_MATERIAL FOR THIS EXERCISE_:
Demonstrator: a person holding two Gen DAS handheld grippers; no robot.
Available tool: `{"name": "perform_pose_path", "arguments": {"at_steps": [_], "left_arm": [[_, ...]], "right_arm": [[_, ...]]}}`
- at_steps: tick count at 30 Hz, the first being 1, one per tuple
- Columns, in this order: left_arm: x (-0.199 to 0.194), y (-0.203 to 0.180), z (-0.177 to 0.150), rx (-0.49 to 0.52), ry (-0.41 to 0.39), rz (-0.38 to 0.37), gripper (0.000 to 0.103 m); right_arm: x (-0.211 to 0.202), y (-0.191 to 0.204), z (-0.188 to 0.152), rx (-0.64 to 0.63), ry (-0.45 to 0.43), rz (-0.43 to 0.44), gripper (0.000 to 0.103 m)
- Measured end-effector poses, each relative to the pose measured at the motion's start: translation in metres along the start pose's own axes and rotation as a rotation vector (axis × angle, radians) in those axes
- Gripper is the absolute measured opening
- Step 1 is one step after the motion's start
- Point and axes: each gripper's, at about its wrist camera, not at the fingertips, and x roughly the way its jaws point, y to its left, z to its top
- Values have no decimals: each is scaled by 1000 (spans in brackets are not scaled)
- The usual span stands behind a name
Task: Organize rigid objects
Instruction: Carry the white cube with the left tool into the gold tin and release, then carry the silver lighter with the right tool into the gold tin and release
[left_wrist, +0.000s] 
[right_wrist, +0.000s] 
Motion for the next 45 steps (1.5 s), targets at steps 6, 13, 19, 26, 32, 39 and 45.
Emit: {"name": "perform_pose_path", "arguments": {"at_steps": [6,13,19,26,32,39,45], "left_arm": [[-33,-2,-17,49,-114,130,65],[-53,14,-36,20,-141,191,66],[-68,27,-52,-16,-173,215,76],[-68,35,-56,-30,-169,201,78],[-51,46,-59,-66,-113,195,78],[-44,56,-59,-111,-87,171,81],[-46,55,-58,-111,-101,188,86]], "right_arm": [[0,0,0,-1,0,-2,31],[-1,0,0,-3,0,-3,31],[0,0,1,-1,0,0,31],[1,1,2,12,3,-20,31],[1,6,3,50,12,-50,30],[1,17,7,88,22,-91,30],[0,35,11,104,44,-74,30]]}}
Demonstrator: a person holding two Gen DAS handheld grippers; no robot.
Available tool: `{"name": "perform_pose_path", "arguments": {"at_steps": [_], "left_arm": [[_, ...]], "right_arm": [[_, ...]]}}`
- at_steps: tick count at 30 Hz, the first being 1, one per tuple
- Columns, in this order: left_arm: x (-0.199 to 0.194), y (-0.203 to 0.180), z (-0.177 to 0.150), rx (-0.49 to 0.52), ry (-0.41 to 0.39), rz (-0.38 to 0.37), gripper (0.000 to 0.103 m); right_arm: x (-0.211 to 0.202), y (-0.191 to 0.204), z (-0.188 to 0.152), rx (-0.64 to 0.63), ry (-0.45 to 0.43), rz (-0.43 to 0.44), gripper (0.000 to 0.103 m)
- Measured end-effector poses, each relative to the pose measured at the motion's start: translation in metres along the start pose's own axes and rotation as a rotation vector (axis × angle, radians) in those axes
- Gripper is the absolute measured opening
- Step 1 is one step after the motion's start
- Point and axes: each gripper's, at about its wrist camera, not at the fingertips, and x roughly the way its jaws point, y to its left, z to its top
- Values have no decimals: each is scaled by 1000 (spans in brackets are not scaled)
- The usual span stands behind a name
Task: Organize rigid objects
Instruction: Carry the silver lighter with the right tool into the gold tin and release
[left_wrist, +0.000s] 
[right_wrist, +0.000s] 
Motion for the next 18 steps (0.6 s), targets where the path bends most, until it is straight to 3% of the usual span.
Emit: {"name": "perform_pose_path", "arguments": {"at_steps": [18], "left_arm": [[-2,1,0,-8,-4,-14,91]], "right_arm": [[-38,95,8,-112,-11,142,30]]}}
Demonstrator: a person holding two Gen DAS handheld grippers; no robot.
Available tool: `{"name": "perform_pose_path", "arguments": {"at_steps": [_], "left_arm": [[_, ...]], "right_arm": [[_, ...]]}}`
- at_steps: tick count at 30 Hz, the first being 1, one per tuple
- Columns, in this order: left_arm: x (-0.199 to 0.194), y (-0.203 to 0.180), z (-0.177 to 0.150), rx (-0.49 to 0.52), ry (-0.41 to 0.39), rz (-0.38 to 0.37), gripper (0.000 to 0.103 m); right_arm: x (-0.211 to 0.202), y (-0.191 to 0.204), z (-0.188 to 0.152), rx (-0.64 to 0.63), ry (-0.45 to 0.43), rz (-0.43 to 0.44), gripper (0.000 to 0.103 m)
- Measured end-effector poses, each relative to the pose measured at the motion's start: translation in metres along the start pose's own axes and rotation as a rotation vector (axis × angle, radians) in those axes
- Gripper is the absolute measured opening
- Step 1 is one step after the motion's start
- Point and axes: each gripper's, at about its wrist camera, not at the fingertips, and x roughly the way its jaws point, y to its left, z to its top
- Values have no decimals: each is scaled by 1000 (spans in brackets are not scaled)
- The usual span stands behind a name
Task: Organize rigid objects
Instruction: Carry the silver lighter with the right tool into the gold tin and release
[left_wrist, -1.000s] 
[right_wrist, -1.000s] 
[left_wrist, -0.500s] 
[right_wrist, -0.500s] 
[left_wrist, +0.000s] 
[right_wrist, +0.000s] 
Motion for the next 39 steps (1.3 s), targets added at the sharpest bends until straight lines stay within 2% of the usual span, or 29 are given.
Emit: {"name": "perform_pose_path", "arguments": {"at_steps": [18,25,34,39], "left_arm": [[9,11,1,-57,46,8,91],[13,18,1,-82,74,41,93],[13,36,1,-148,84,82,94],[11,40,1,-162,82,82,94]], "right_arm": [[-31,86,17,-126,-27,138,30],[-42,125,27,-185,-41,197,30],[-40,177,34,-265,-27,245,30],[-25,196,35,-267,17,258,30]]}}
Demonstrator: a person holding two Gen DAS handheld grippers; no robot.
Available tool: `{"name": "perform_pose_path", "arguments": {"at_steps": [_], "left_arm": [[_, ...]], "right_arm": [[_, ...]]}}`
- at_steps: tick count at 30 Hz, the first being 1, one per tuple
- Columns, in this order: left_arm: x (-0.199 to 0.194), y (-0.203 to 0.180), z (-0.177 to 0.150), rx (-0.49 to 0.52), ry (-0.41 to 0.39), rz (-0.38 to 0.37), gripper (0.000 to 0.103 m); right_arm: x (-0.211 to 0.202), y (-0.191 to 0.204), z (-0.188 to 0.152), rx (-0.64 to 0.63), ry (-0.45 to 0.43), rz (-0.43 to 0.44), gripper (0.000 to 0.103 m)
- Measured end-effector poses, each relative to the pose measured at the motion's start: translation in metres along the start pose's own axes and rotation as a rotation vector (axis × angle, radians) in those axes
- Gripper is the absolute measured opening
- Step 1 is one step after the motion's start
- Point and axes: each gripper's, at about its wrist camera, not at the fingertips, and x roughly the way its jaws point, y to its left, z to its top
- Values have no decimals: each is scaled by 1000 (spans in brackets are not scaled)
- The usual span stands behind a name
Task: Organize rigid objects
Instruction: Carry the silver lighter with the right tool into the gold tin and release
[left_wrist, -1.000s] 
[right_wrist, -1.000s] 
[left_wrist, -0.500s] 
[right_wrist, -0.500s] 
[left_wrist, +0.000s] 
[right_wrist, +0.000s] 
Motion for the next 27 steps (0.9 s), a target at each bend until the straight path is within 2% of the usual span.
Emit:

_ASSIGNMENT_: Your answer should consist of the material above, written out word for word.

_ANSWER BELOW_:
Demonstrator: a person holding two Gen DAS handheld grippers; no robot.
Available tool: `{"name": "perform_pose_path", "arguments": {"at_steps": [_], "left_arm": [[_, ...]], "right_arm": [[_, ...]]}}`
- at_steps: tick count at 30 Hz, the first being 1, one per tuple
- Columns, in this order: left_arm: x (-0.199 to 0.194), y (-0.203 to 0.180), z (-0.177 to 0.150), rx (-0.49 to 0.52), ry (-0.41 to 0.39), rz (-0.38 to 0.37), gripper (0.000 to 0.103 m); right_arm: x (-0.211 to 0.202), y (-0.191 to 0.204), z (-0.188 to 0.152), rx (-0.64 to 0.63), ry (-0.45 to 0.43), rz (-0.43 to 0.44), gripper (0.000 to 0.103 m)
- Measured end-effector poses, each relative to the pose measured at the motion's start: translation in metres along the start pose's own axes and rotation as a rotation vector (axis × angle, radians) in those axes
- Gripper is the absolute measured opening
- Step 1 is one step after the motion's start
- Point and axes: each gripper's, at about its wrist camera, not at the fingertips, and x roughly the way its jaws point, y to its left, z to its top
- Values have no decimals: each is scaled by 1000 (spans in brackets are not scaled)
- The usual span stands behind a name
Task: Organize rigid objects
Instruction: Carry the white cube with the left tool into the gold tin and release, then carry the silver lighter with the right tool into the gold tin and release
[left_wrist, +0.000s] 
[right_wrist, +0.000s] 
Motion for the next 45 steps (1.5 s), targets at steps 6, 13, 19, 26, 32, 39 and 45.
Emit: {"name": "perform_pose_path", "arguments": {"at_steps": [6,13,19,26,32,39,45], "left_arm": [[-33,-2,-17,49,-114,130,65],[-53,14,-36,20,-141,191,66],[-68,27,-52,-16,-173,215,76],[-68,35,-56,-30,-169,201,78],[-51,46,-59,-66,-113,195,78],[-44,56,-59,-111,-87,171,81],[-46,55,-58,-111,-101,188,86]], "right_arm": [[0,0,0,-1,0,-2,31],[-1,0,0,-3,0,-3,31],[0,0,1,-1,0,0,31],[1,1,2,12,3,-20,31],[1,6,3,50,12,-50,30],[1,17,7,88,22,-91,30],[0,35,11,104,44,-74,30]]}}
Demonstrator: a person holding two Gen DAS handheld grippers; no robot.
Available tool: `{"name": "perform_pose_path", "arguments": {"at_steps": [_], "left_arm": [[_, ...]], "right_arm": [[_, ...]]}}`
- at_steps: tick count at 30 Hz, the first being 1, one per tuple
- Columns, in this order: left_arm: x (-0.199 to 0.194), y (-0.203 to 0.180), z (-0.177 to 0.150), rx (-0.49 to 0.52), ry (-0.41 to 0.39), rz (-0.38 to 0.37), gripper (0.000 to 0.103 m); right_arm: x (-0.211 to 0.202), y (-0.191 to 0.204), z (-0.188 to 0.152), rx (-0.64 to 0.63), ry (-0.45 to 0.43), rz (-0.43 to 0.44), gripper (0.000 to 0.103 m)
- Measured end-effector poses, each relative to the pose measured at the motion's start: translation in metres along the start pose's own axes and rotation as a rotation vector (axis × angle, radians) in those axes
- Gripper is the absolute measured opening
- Step 1 is one step after the motion's start
- Point and axes: each gripper's, at about its wrist camera, not at the fingertips, and x roughly the way its jaws point, y to its left, z to its top
- Values have no decimals: each is scaled by 1000 (spans in brackets are not scaled)
- The usual span stands behind a name
Task: Organize rigid objects
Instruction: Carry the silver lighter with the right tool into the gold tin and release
[left_wrist, +0.000s] 
[right_wrist, +0.000s] 
Motion for the next 18 steps (0.6 s), targets where the path bends most, until it is straight to 3% of the usual span.
Emit: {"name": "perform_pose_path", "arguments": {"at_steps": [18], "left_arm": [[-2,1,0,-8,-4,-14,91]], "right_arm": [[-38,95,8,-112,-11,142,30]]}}
Demonstrator: a person holding two Gen DAS handheld grippers; no robot.
Available tool: `{"name": "perform_pose_path", "arguments": {"at_steps": [_], "left_arm": [[_, ...]], "right_arm": [[_, ...]]}}`
- at_steps: tick count at 30 Hz, the first being 1, one per tuple
- Columns, in this order: left_arm: x (-0.199 to 0.194), y (-0.203 to 0.180), z (-0.177 to 0.150), rx (-0.49 to 0.52), ry (-0.41 to 0.39), rz (-0.38 to 0.37), gripper (0.000 to 0.103 m); right_arm: x (-0.211 to 0.202), y (-0.191 to 0.204), z (-0.188 to 0.152), rx (-0.64 to 0.63), ry (-0.45 to 0.43), rz (-0.43 to 0.44), gripper (0.000 to 0.103 m)
- Measured end-effector poses, each relative to the pose measured at the motion's start: translation in metres along the start pose's own axes and rotation as a rotation vector (axis × angle, radians) in those axes
- Gripper is the absolute measured opening
- Step 1 is one step after the motion's start
- Point and axes: each gripper's, at about its wrist camera, not at the fingertips, and x roughly the way its jaws point, y to its left, z to its top
- Values have no decimals: each is scaled by 1000 (spans in brackets are not scaled)
- The usual span stands behind a name
Task: Organize rigid objects
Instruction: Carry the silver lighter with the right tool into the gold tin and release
[left_wrist, -1.000s] 
[right_wrist, -1.000s] 
[left_wrist, -0.500s] 
[right_wrist, -0.500s] 
[left_wrist, +0.000s] 
[right_wrist, +0.000s] 
Motion for the next 39 steps (1.3 s), targets added at the sharpest bends until straight lines stay within 2% of the usual span, or 29 are given.
Emit: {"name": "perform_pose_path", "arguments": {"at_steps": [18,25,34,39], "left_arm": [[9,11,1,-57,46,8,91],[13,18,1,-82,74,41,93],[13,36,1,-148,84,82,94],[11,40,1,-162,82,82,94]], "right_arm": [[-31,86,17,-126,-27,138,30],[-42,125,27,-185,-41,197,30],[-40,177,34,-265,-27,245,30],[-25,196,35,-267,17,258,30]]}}
Demonstrator: a person holding two Gen DAS handheld grippers; no robot.
Available tool: `{"name": "perform_pose_path", "arguments": {"at_steps": [_], "left_arm": [[_, ...]], "right_arm": [[_, ...]]}}`
- at_steps: tick count at 30 Hz, the first being 1, one per tuple
- Columns, in this order: left_arm: x (-0.199 to 0.194), y (-0.203 to 0.180), z (-0.177 to 0.150), rx (-0.49 to 0.52), ry (-0.41 to 0.39), rz (-0.38 to 0.37), gripper (0.000 to 0.103 m); right_arm: x (-0.211 to 0.202), y (-0.191 to 0.204), z (-0.188 to 0.152), rx (-0.64 to 0.63), ry (-0.45 to 0.43), rz (-0.43 to 0.44), gripper (0.000 to 0.103 m)
- Measured end-effector poses, each relative to the pose measured at the motion's start: translation in metres along the start pose's own axes and rotation as a rotation vector (axis × angle, radians) in those axes
- Gripper is the absolute measured opening
- Step 1 is one step after the motion's start
- Point and axes: each gripper's, at about its wrist camera, not at the fingertips, and x roughly the way its jaws point, y to its left, z to its top
- Values have no decimals: each is scaled by 1000 (spans in brackets are not scaled)
- The usual span stands behind a name
Task: Organize rigid objects
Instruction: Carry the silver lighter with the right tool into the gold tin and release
[left_wrist, -1.000s] 
[right_wrist, -1.000s] 
[left_wrist, -0.500s] 
[right_wrist, -0.500s] 
[left_wrist, +0.000s] 
[right_wrist, +0.000s] 
Motion for the next 27 steps (0.9 s), a target at each bend until the straight path is within 2% of the usual span.
Emit:

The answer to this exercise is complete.